What you return should match the data below exactly, with no pictures in it.

** Recorded data follows **

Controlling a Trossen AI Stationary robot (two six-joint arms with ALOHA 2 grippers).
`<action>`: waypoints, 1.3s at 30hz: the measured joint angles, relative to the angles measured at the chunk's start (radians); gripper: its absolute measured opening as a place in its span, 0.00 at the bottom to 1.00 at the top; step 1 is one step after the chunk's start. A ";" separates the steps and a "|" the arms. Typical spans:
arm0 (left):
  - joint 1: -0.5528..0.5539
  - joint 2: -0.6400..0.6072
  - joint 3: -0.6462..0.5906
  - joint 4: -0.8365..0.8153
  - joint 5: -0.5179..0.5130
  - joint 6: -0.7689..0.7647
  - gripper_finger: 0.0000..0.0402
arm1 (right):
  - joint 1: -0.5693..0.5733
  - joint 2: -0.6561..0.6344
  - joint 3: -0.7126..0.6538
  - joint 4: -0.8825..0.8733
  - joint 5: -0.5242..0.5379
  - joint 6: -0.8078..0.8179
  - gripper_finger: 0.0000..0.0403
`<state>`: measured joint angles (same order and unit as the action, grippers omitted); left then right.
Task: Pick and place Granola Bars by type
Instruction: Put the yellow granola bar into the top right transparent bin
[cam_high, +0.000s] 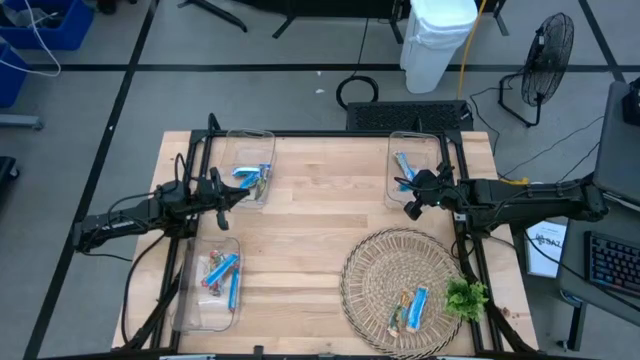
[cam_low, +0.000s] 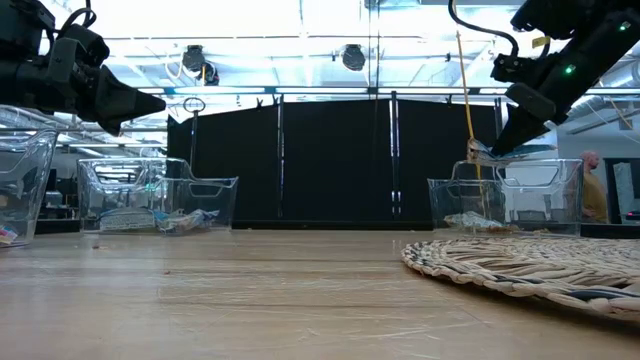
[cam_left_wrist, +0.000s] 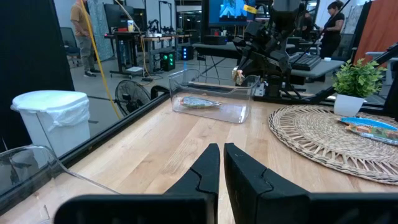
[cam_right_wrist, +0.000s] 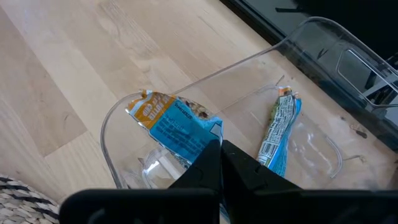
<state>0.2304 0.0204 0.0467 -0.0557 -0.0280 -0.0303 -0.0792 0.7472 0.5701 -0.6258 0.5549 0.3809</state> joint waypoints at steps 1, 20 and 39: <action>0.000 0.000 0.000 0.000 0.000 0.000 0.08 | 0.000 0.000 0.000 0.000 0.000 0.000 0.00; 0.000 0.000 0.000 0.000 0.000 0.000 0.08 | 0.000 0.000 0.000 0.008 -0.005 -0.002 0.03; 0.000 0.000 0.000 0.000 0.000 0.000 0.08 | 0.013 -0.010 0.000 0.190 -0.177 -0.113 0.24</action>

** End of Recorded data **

◆ Answer section ◆
Controlling a Trossen AI Stationary robot (two six-joint arms with ALOHA 2 grippers).
`<action>`: waypoints, 1.3s at 30hz: the measured joint angles, relative to the angles measured at the chunk's start (radians); gripper: its absolute measured opening as a place in its span, 0.00 at the bottom to 1.00 at the top; step 1 is one step after the chunk's start. A ";" separates the steps and a "|" the arms. Typical spans:
arm0 (left):
  - joint 1: -0.5528..0.5539
  - joint 2: -0.6400..0.6072
  - joint 3: -0.6462..0.5906
  - joint 4: -0.8365..0.8153
  - joint 5: -0.5179..0.5130
  - joint 6: -0.7689..0.7647
  - gripper_finger: 0.0000..0.0402
arm1 (right):
  - joint 1: -0.5693..0.5733
  - joint 2: -0.6561..0.6344
  - joint 3: -0.7126..0.6538
  - joint 4: -0.8825..0.8733
  - joint 5: -0.5242..0.5379
  - joint 6: -0.8078..0.8179
  - gripper_finger: 0.0000..0.0403
`<state>`: measured joint angles (same order and unit as the action, grippers omitted); left then right.
Task: Pick and place Granola Bars by type
Instruction: Put the yellow granola bar into the top right transparent bin
[cam_high, +0.000s] 
[cam_low, +0.000s] 
[cam_left_wrist, +0.000s] 
[cam_right_wrist, +0.000s] 
<state>0.2304 0.0204 0.0467 -0.0557 -0.0280 -0.0303 -0.0792 0.7472 0.5701 -0.6258 0.5549 0.3809</state> joint waypoints at steps 1, 20 and 39: <action>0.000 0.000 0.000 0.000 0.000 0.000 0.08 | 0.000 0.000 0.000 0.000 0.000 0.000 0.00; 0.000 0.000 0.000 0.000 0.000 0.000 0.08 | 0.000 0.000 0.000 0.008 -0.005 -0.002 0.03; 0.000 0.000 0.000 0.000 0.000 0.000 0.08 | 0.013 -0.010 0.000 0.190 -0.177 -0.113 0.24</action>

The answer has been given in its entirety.